***** DATASET EXCERPTS *****
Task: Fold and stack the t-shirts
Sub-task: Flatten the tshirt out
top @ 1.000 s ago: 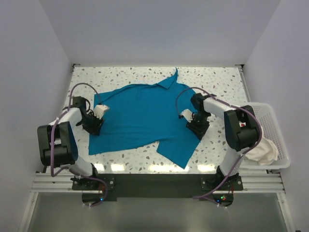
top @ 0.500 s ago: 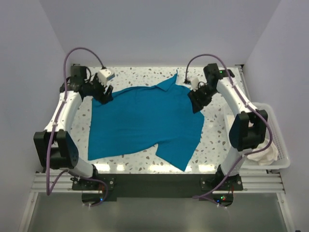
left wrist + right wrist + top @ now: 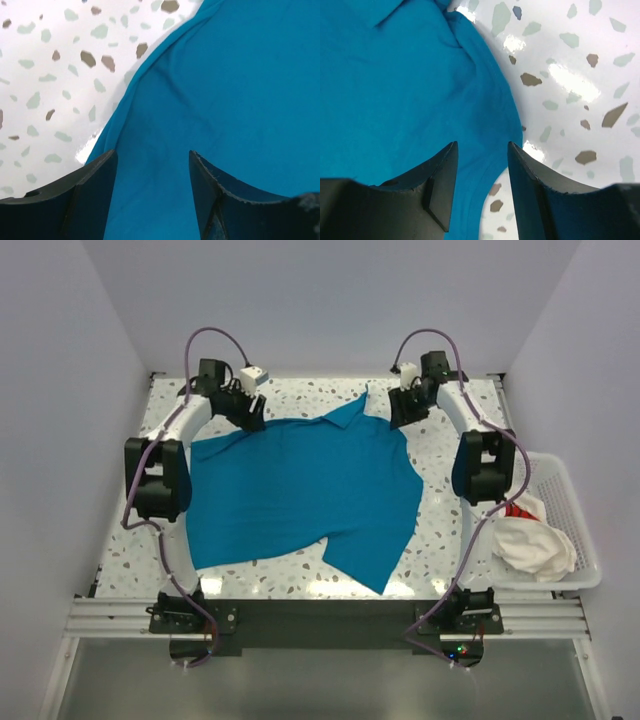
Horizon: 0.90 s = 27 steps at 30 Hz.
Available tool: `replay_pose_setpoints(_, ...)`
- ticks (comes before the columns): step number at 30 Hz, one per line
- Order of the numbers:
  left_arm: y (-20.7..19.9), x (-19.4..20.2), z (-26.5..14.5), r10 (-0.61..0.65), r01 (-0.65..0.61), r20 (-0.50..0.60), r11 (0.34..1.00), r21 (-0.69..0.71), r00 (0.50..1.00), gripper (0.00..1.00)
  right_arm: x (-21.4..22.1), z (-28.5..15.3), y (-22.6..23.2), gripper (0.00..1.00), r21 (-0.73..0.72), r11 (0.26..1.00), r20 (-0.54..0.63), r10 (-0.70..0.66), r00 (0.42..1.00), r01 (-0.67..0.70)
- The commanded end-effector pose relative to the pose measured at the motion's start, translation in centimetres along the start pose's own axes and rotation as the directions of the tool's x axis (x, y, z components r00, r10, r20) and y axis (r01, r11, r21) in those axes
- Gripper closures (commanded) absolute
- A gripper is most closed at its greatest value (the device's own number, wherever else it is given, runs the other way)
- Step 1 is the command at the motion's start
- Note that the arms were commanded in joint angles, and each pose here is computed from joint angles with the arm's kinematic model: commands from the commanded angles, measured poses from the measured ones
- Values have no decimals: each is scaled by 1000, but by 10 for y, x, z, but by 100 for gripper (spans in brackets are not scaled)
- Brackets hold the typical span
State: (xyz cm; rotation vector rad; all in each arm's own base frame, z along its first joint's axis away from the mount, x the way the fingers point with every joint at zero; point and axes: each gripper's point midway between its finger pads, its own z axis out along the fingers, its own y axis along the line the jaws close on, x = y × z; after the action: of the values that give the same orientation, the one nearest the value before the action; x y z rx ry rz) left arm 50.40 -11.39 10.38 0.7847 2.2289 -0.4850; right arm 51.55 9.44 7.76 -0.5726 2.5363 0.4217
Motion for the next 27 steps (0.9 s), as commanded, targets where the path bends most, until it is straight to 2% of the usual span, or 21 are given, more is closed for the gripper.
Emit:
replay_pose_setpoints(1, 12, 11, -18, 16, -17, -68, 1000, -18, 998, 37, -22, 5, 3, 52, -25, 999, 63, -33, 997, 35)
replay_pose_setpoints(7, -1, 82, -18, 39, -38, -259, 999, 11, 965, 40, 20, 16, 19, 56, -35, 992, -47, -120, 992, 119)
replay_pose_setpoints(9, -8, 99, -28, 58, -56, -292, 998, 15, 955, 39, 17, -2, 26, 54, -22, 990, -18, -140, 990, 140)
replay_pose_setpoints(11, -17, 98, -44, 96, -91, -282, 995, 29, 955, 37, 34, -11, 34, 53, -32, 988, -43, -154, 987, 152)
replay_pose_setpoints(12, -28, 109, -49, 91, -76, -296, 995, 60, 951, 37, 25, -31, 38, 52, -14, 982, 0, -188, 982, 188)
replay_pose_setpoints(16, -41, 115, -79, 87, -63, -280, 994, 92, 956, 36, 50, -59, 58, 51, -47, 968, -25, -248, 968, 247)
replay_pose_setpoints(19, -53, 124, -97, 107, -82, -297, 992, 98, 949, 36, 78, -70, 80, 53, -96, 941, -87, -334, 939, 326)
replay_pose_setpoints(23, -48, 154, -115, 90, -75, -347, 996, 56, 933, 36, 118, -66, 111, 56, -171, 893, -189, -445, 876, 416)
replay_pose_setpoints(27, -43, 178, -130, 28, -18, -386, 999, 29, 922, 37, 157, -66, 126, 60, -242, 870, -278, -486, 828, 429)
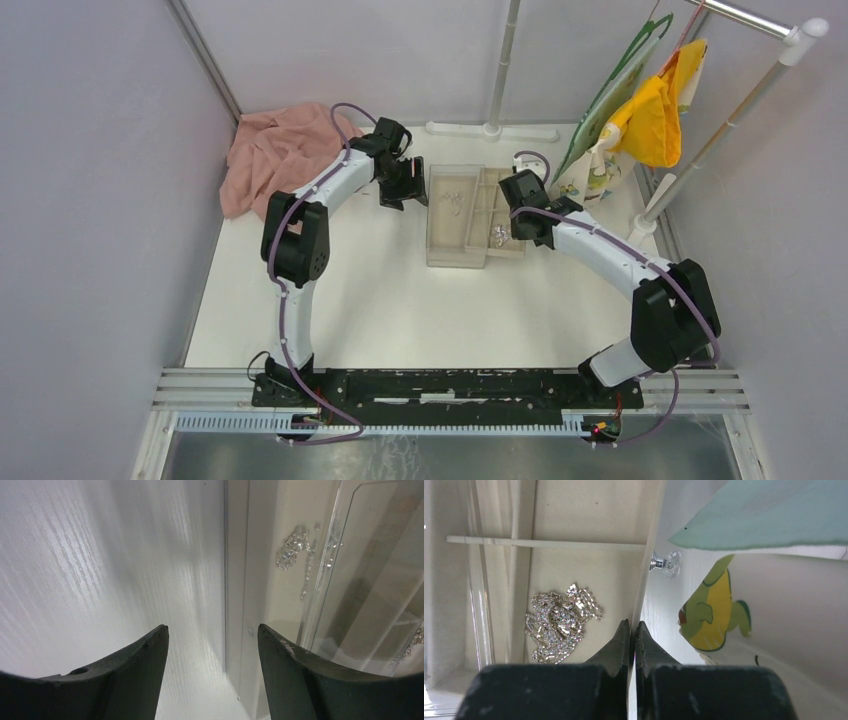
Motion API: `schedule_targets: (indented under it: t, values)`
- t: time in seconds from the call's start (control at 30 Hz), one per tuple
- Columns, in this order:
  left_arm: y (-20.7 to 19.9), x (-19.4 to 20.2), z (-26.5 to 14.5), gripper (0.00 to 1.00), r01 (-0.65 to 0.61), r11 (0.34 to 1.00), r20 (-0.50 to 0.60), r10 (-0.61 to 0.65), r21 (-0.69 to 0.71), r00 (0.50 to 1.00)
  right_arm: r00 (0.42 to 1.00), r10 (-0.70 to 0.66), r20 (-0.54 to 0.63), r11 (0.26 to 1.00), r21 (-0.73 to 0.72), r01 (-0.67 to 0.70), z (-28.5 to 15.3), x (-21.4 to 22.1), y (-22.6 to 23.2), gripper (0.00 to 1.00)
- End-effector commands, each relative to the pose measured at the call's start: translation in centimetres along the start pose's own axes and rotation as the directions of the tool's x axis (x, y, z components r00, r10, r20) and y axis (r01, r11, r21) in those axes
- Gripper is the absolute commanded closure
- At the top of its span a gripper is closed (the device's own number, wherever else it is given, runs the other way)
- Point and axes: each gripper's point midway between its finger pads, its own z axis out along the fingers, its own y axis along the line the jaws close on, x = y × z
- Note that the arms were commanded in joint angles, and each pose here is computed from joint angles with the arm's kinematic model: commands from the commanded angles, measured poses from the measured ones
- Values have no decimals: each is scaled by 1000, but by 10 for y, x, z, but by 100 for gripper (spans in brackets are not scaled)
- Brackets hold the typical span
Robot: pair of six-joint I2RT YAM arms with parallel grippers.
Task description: Organize the mixed jewelry
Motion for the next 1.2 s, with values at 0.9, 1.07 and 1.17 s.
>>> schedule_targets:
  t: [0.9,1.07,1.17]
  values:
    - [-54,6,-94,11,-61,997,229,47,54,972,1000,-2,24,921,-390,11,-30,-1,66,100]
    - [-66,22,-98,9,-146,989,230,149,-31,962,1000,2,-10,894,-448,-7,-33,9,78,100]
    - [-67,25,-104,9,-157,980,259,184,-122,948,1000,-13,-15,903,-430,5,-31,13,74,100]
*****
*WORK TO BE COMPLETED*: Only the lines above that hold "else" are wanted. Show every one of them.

*RESPONSE FOR THIS EXERCISE*:
- A gripper is most closed at its greatest value (the device's own number, wherever else it is given, runs the other way)
- At the top of its span a gripper is closed (the device's own number, wherever else it is given, runs the other way)

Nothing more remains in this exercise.